Ekonomik Destek Paketi süsü verilmiş yandaş yemleme kararları tartışılırken “İnfaz Yasası” Meclis’e getirildi el çabukluğuyla. Hırsızlık, gasp, kolluk kuvvetlerinin işlediği cinayetler vb. bir sürü suç af kapsamına alınıyor mevcut taslağa göre. AKP-MHP kendi meşreplerine uygun bütün suçluları salıvermek için acele ediyor. Terörle Mücadele Kanunu kapsam dışında bırakılarak yargılı-yargısız infazlarla cezaevlerinde esir tutulan binlerce insanın esareti devam edecek. Salıverilecek yüz bin civarında adli hükümlünün yerine yeni siyasi esirler konulma hesabı bir sır değil. Korona bahanesiyle gündeme getirilen infaz yasa taslağı siyasi esirleri ölmesinde sakınca olmayan kesim olarak görüyor. TMK kapsamında yargılananların ezici çoğunluğunun karıncayı incitmemiş olması perdelenen gerçeklik. Sistemin ve sivil faşistlerin şiddetinin meşru sayıldığı ortamda “şiddete bulaşmış olanlar kapsam dışı kalsın” gibi argümanlar hem eşitlik ilkesine hem de örneğin, Dilek Doğan’ı vuran katil polisin serbest olduğu ortamda hakkaniyete aykırıdır. “Devlet adına kurşun atan da yiyen de bizim için şereflidirler” zihniyetiyle resmi ve sivil faşist katillerin koruma altında tutulduğu ortamda “şiddete bulaşmışların” kapsam dışında tutulması üzerine konuşmak yersizdir.

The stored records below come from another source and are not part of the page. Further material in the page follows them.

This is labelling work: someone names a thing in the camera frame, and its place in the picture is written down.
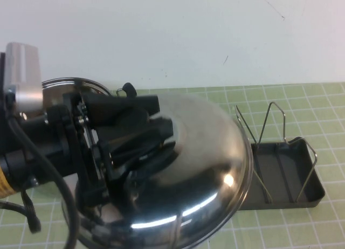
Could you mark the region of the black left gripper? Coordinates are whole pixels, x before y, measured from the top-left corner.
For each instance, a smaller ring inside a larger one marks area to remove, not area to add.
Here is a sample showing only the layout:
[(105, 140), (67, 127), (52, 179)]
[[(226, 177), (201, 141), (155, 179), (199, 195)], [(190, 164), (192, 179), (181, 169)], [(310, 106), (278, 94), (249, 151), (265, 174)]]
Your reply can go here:
[(76, 199), (82, 206), (106, 205), (113, 199), (113, 179), (147, 179), (177, 158), (170, 119), (153, 119), (137, 126), (113, 125), (121, 113), (160, 111), (157, 95), (134, 98), (111, 92), (73, 91), (49, 107), (49, 125), (66, 139), (67, 156), (53, 165), (62, 177), (76, 174)]

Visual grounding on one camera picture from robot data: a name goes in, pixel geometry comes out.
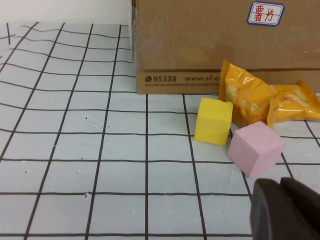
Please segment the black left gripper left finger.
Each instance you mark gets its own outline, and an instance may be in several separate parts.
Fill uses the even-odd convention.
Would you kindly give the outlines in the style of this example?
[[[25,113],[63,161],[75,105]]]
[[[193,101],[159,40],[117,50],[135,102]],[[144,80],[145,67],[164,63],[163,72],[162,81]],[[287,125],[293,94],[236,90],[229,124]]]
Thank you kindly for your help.
[[[303,240],[303,216],[280,184],[259,178],[254,183],[250,209],[254,240]]]

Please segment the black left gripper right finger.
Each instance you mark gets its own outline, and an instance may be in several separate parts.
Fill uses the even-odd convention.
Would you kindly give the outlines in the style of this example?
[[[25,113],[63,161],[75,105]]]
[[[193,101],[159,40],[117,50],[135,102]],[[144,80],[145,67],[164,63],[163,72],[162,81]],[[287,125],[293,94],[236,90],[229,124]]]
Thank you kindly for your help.
[[[280,186],[296,208],[303,227],[310,236],[303,240],[320,239],[320,194],[291,177],[283,177]]]

AKP infaz yasası öncesi cezaevlerine yönelik çıkarttığı yönetmeliklerle 19 Aralık “Hayata Dönüş” katliamının eksik bıraktıklarını tamamlamak için hazırlık yapmaktadır. 19 Aralık katliamı “Rahşan Affı”yla birlikte icra edilmiştir. AKP-MHP infaz yasasıyla birlikte kapsamlı bir saldırı başlatacaktır. Ekonominin, siyasetin iflas ettiği şu günlerde şiddet ve korku dışında ellerinde bir şey kalmamış durumda. Cezaevlerinin tamamında uygulamaya konulacak olan tecrit-izolasyon-tredman eksenli teslim alma ve susturma hazırlığını önceden görmek yetmez. Toplumsal özgürlüklerin cezaevlerinden başlayarak yok edilme hazırlığına karşı fiili ve meşru mücadele geliştirmek gerekir. İnfaz yasa taslağı henüz yasalaşmadan yürürlüğe konulan yönetmelikler, B. Ecevit’in “cezaevlerine hâkim olmadan sokağa hâkim olamayız” sözünü pratiğe geçirmeyi hedefliyor. Cezaevi korkusuyla terbiye edilmiş, yenilmiş, umutsuz insanlar topluluğu yaratma hevesi Kenan Evren’den miras olarak AKP tarafından sürdürülüyor. 12 Eylül Darbesi, 19 Aralık Katliamı AKP’de tekrar vücut bularak karabasan gibi özgürlüklerin üzerine çöküyor.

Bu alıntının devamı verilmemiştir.